ややネクタイを緩めたスーツの上へ、トレンチコートを羽織った壮年殿が、
精悍なお顔をしょっぱそうな色へ塗り替えつつ言い返したが、

 「…勘兵衛様。」
 「お…。」

よくよく見れば学園指定のスキーウェアという、
周到なんだか、手を抜いたんだか、
まま、大人しい恰好ではあった三人娘のうちの。
良識担当のはずな(…)七郎次が、
今の今まで、意中のお人の惚れ惚れするお姿に見ほれてでもいたものか。
あのあのごめんなさい///////と、
遅ればせながら進み出るのもいつものことならば、

 「……。(睨、怒)」
 「久蔵殿、今はこっちへ。
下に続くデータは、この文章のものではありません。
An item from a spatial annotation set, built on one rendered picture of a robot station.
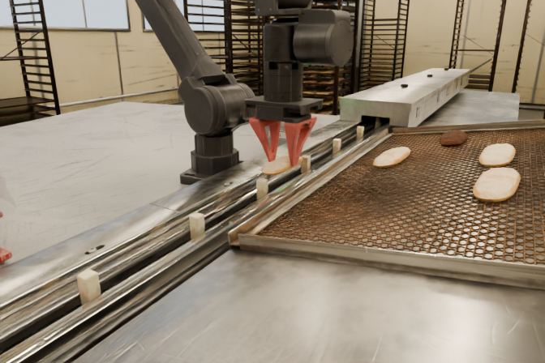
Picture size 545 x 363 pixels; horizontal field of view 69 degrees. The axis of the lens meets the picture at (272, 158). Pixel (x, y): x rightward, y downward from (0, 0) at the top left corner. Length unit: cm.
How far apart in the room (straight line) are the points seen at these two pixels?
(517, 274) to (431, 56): 739
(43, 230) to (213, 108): 29
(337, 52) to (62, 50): 509
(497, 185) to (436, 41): 722
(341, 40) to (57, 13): 510
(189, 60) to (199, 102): 9
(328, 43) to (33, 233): 45
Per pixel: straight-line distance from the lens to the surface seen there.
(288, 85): 56
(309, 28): 53
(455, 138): 66
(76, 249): 45
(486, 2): 755
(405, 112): 100
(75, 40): 561
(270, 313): 27
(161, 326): 28
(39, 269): 43
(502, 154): 55
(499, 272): 28
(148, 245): 46
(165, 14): 77
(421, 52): 766
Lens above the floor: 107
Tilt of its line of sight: 17 degrees down
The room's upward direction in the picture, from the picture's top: straight up
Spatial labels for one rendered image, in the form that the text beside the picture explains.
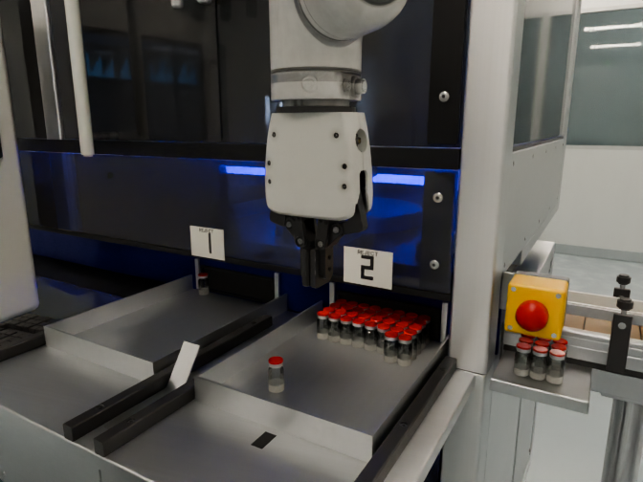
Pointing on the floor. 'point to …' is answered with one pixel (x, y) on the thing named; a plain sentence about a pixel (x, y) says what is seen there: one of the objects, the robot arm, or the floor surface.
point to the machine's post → (481, 221)
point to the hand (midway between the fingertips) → (317, 265)
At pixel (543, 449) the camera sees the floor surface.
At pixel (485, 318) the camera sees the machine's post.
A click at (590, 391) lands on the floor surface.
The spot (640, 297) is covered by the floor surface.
」

シチを叱るなと喧嘩腰になって割り込みかかる紅ばらさんを、
どうどうどうと引き取るひなげしさんなのも相変わらず。
保護者の皆様には“春からこれですか”と頭の痛いことだろが、

 『こうでもしないと構ってもらえないと、
  発想が逆転しちゃわないように。
  特に勘兵衛様には、もちょっとマメに連絡取ってもらわにゃあ。』

彼女らの危ないことへの動向を探ったそのついで、
余計なお世話とは言わせませんよという“援護射撃”をするお人も現れた、
今日このごろのお嬢さんたち。
春先の天誅騒ぎへ気づいたものか、
今になってあちこちのお宅の明かりが灯る中、
プランターのビオラの葉っぱが、やわい夜風に揺れていた。





    〜Fine〜  14.02.26.


  *事件の段取りを考えるのに引き摺られるわ、
   たいそうな騒ぎでもない事態へ押さえると
   彼女らの暴れるシーンが大して出せないジレンマが襲うわで。
   活劇を出したければ、結構 段取りが大変になって来ております。